● **Problem to solve**
Search the records for the string "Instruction". Copy each line where it occurs.

(Records shown begins)

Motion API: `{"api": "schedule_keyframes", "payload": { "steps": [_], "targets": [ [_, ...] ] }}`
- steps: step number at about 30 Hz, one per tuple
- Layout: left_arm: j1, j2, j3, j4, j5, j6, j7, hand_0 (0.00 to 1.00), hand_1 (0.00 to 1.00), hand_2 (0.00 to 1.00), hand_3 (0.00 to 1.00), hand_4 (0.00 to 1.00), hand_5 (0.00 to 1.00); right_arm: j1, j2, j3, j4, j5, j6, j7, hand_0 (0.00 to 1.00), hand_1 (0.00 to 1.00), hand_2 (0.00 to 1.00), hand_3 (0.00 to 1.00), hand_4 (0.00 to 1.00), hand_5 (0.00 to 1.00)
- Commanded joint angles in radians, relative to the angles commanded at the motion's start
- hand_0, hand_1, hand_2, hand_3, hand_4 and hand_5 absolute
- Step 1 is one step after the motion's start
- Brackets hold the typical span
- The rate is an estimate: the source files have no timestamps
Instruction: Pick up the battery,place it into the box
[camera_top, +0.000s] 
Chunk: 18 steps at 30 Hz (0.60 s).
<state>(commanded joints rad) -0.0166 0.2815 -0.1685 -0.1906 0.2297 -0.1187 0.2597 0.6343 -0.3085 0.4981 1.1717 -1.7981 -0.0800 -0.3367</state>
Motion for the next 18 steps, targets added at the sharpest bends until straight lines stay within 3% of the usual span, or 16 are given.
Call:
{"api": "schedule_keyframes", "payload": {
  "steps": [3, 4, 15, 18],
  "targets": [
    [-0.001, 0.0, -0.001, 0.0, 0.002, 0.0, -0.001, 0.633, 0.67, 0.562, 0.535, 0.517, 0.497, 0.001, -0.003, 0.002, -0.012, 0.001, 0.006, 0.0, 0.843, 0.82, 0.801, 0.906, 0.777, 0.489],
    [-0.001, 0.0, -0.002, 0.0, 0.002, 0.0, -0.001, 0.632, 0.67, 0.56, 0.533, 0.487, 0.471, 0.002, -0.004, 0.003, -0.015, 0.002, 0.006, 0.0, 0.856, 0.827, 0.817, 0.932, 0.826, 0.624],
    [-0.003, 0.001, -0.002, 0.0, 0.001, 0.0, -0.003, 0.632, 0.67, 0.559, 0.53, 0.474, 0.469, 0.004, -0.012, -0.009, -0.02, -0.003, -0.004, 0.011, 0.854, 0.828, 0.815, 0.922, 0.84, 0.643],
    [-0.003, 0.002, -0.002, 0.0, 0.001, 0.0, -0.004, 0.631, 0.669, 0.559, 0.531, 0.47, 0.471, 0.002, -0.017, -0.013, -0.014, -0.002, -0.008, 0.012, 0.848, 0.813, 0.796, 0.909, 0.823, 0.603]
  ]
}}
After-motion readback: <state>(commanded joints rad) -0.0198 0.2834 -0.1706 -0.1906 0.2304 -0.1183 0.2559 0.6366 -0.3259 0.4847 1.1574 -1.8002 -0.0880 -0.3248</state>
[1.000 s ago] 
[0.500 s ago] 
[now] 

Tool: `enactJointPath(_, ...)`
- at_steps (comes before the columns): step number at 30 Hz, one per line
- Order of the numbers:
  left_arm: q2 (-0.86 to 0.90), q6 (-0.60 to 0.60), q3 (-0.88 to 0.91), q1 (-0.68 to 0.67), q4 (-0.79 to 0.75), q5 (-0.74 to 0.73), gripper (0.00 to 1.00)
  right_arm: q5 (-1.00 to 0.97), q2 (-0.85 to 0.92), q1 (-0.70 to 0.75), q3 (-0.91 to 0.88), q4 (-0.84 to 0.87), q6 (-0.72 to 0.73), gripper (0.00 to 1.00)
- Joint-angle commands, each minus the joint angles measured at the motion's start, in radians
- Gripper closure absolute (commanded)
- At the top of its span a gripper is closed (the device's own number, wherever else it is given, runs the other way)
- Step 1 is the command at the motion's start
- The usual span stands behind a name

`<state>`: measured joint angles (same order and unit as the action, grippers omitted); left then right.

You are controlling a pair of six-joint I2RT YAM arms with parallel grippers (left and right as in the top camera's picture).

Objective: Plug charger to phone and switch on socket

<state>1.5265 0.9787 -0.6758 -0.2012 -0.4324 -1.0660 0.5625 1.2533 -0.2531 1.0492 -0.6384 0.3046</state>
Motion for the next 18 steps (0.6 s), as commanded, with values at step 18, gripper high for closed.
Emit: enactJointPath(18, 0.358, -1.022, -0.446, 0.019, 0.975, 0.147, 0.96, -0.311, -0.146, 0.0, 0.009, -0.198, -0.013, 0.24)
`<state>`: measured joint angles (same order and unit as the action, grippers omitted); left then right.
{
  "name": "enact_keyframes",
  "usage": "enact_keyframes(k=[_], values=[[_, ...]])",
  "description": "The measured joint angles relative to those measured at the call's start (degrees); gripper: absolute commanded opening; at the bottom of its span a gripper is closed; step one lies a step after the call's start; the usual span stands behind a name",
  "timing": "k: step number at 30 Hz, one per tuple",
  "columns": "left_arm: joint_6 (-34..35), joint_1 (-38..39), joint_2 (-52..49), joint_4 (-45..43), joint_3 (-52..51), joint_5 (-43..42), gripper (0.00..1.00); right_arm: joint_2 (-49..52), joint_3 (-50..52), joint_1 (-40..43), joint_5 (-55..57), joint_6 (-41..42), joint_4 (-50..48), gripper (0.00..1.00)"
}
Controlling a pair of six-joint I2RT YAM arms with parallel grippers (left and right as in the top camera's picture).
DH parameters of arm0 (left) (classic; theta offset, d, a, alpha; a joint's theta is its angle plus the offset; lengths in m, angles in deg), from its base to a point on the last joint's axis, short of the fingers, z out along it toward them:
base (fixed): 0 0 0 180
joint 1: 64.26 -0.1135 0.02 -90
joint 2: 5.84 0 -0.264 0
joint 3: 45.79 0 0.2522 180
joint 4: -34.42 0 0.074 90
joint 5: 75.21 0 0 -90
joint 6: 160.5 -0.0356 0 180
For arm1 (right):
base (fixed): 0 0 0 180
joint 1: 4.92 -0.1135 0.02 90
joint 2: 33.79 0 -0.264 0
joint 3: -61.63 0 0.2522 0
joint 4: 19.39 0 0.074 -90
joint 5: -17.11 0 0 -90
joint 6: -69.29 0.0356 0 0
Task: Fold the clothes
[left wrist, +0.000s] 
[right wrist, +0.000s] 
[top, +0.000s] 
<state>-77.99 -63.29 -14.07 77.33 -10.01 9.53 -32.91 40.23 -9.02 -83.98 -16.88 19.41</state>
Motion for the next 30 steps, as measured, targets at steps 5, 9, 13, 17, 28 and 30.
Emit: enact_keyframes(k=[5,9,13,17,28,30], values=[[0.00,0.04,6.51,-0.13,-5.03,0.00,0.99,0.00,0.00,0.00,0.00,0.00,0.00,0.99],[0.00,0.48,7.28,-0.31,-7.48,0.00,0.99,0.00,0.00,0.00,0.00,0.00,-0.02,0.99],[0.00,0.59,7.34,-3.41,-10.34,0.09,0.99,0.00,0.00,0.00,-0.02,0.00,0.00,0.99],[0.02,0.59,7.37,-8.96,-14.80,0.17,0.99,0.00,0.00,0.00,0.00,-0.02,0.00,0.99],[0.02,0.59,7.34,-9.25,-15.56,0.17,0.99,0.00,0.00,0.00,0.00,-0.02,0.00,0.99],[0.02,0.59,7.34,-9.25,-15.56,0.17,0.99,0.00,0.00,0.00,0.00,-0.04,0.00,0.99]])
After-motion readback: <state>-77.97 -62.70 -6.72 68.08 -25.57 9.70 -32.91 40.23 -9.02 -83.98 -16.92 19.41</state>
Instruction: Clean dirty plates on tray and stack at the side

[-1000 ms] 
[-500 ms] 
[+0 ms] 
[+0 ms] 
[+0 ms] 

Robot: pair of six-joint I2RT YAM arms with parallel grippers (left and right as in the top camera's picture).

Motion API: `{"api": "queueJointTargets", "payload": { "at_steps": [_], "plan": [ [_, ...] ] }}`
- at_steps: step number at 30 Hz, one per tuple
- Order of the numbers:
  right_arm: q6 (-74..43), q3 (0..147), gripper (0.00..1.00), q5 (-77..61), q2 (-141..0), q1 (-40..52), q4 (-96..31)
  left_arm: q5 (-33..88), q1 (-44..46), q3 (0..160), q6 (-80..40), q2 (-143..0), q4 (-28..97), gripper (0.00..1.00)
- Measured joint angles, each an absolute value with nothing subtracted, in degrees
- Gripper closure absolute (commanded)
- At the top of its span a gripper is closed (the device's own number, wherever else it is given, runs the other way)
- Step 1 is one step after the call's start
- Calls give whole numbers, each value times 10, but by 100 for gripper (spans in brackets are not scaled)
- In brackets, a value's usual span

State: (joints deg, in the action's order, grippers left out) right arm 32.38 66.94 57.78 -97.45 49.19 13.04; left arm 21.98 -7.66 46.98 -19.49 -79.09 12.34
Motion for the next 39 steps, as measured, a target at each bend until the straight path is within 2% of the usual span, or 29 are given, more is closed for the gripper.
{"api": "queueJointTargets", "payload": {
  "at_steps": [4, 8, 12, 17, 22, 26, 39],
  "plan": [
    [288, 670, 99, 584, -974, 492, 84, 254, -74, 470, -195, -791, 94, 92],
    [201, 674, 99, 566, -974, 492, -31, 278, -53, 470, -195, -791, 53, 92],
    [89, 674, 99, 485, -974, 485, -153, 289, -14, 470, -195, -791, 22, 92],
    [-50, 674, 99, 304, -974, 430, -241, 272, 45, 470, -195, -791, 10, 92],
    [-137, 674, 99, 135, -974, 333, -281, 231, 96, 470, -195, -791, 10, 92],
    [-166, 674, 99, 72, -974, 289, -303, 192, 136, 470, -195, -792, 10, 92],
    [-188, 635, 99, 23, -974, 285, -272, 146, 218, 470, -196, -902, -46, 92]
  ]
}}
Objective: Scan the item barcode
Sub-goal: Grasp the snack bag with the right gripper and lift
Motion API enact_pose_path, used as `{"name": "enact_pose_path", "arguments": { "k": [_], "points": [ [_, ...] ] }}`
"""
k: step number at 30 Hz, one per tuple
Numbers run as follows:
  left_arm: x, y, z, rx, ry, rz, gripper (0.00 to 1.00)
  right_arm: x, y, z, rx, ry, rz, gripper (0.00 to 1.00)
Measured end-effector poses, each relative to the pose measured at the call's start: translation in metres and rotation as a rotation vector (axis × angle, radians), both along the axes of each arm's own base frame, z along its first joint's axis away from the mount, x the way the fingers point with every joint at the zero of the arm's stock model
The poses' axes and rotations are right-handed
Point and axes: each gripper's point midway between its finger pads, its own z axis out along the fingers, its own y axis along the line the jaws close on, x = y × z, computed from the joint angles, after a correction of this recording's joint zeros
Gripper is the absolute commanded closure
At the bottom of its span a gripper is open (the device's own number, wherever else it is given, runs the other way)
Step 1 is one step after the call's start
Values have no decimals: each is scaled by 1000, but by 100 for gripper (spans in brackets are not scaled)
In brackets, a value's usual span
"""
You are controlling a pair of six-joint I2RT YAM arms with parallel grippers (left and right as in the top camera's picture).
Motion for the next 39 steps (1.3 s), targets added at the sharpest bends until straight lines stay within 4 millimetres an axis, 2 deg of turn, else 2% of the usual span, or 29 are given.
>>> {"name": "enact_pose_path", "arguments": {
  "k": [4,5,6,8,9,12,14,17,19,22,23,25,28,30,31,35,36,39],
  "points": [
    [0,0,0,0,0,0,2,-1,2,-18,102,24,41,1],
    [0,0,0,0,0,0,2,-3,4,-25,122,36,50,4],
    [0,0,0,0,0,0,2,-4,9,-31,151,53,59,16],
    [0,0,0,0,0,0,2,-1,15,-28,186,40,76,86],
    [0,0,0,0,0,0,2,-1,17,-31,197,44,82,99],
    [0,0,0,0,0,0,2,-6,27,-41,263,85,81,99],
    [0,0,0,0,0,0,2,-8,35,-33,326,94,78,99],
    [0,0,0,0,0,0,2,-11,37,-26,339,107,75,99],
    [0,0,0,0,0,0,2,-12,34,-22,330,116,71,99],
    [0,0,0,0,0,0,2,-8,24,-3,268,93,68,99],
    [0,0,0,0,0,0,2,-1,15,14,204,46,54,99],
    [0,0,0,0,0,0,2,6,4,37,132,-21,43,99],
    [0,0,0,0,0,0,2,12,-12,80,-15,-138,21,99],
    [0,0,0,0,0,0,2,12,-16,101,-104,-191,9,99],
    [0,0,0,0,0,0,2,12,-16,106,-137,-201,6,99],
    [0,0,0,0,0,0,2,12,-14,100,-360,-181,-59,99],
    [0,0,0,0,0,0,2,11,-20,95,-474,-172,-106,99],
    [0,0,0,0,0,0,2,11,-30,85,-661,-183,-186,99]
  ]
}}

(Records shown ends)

● **Reply**
Instruction: Pick up the battery,place it into the box
Instruction: Clean dirty plates on tray and stack at the side

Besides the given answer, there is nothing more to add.